Ce qui va singulariser le thème du bain prétexte au XIXème siècle, c'est, pour la majorité des oeuvres, l'admirable rendu du modelé des chairs, des formes, l'accroche de la lumière par la montée des couleurs sur ces corps féminins qui ne sont que les anatomies charnues des modèles choisis par les peintres, mais qui sont devenus autant de corps de divinités. Ils semble que tous ces artistes aient pris pour référence ce précepte d'Ingres : "L'art n'est jamais à un aussi haut degré de perfection que lorsqu'il ressemble si fort à la nature qu'on peut le prendre pour la nature elle-même...". On en vient à se demander si cette profession de foi ne manifeste pas une tentative d'introduire une distance définitive avec la photographie, intuitivement d'abord, avant et pendant son apparition, par défi ensuite, après que celle-ci se soit d'emblée emparé du nu, dans un but tout autant érotique qu'artistique. Plan improbable, mais la puissance émotive contenue dans ces tableaux distancera effectivement la photographie, et de loin, malgré la certitude de réalisme qu'elle comporte.

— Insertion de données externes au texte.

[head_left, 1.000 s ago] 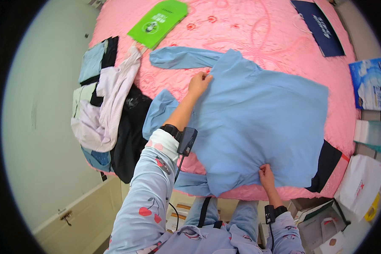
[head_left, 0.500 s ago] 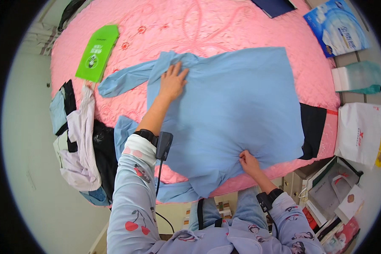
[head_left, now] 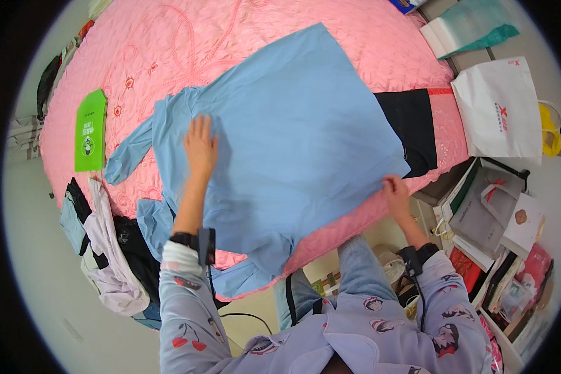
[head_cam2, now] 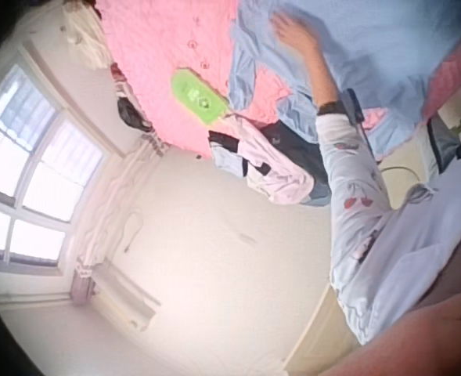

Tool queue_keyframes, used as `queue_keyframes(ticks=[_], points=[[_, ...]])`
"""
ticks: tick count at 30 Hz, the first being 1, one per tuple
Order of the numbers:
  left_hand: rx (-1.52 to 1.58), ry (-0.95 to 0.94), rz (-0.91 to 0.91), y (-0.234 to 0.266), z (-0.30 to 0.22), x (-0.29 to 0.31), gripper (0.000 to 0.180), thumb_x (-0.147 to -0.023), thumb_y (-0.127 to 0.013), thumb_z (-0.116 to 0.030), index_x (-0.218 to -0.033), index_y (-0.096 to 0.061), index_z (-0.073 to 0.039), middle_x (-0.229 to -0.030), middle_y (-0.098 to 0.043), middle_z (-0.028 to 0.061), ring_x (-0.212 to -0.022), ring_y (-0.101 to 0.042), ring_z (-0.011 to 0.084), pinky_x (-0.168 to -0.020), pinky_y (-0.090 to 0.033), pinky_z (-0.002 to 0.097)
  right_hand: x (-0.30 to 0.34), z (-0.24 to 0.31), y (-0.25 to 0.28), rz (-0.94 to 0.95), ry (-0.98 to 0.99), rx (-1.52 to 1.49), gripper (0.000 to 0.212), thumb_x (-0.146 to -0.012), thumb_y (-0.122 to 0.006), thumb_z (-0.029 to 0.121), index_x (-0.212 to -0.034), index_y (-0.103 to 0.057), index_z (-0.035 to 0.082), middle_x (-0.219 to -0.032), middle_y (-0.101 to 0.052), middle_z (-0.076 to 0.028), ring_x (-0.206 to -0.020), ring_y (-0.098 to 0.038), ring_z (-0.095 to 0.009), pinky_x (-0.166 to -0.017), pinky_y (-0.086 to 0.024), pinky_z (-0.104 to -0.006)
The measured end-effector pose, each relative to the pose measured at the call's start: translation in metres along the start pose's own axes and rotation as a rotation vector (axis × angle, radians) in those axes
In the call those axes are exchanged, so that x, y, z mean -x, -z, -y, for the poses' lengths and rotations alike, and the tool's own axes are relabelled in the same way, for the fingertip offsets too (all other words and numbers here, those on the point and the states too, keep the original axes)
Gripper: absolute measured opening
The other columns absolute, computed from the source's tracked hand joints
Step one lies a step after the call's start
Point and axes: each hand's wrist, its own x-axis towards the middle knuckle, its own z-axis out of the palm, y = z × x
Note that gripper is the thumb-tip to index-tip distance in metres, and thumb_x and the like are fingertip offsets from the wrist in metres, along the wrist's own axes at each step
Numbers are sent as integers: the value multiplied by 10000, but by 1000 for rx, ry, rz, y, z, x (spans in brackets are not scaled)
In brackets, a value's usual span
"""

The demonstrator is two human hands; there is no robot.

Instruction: The person folds a black short-sleeved shirt and then a light blue long-sleeved shirt on a pink bedspread. They smooth and align each garment, fold sleeves and sides, and roll or fold the shirts into compact rectangles.

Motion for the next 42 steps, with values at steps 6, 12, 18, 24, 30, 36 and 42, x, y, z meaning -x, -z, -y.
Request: queue_keyframes(ticks=[6,12,18,24,30,36,42], points=[[-52,49,167,0,-73,97,587,-891,-613,-155,-1434,-404,-73,-1504,-366,138,-1419,-288,354,-1106,-259,572,-35,-37,53,-186,29,81,255,-878,-590,21,-1133,-597,20,-1035,-625,-121,-823,-597,-217,-733,-485,-310],[3,-20,293,31,-140,223,606,-869,-626,-179,-1430,-416,-87,-1531,-320,155,-1438,-248,359,-1133,-194,588,-67,-74,59,-60,82,365,254,-864,-654,96,-1088,-603,-11,-911,-632,-121,-741,-591,-201,-671,-489,-303],[-33,-54,515,43,-183,296,614,-875,-623,-252,-1442,-421,-132,-1536,-317,146,-1442,-245,346,-1144,-146,606,-94,-90,74,242,-172,146,230,-858,-716,198,-873,-585,9,-650,-558,-44,-574,-543,-124,-481,-439,-291],[-41,-94,504,15,-211,296,652,-865,-638,-300,-1458,-403,-161,-1540,-310,140,-1446,-234,338,-1144,-131,619,-101,-72,78,322,-239,-16,266,-804,-774,201,-841,-583,20,-684,-556,-33,-598,-520,-110,-482,-406,-261],[-85,-26,537,-4,-198,301,692,-850,-657,-341,-1472,-385,-204,-1553,-294,131,-1452,-221,332,-1145,-139,617,-108,-62,83,475,-389,28,316,-740,-810,139,-942,-627,-19,-825,-630,-79,-692,-557,-144,-629,-472,-279],[-74,-20,552,-10,-192,306,710,-844,-664,-361,-1478,-375,-226,-1563,-278,128,-1456,-213,332,-1146,-143,614,-106,-51,85,558,-339,-167,299,-778,-764,87,-987,-562,21,-794,-575,-40,-655,-534,-109,-589,-454,-249],[-80,-48,560,-15,-187,304,692,-867,-633,-385,-1484,-365,-222,-1569,-267,132,-1457,-208,336,-1149,-137,610,-103,-31,120,569,-444,-434,361,-811,-692,21,-1104,-481,38,-860,-588,-44,-695,-573,-127,-635,-483,-270]])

Libérés de la tutelle religieuse par la Révolution, les peintres doivent néanmoins composer avec une morale laïque qui va devenir, au fur et à mesure que le pays s'industrialise, la morale dite bourgeoise, celle de la classe devenue dominante. Nous verrons comment s'effectue cette composition, mais elle commence par l'élargissement des thèmes utilisés ; aux thèmes classiques (mythologie et toilette), vont s'ajouter trois autres : l'Antique (né des fouilles de Pompéi), l'Orientalisme, et les bains de mer.
Thème par thème, se précise le rapport entre l'eau et le nu, l'érotisme de ce dernier n'étant pas affiché (excepté chez Ingres et Courbet), mais subjectivement dosé par le regard des "contemplateurs", qui y trouveront ce qu'ils cherchent, ou ne cherchent pas.
Beaucoup parmi ces toiles ont fait scandale, soit pour leur "impudeur", soit pour leur réalisme, soit encore pour leur facture artistique. Aucune n'a laissé indifférent. Par l'intérêt qu'elles ont provoqué, elles contribuent à prouver le lien qui relie l'eau, le nu et l'érotisme, même bien pensant, de leur siècle.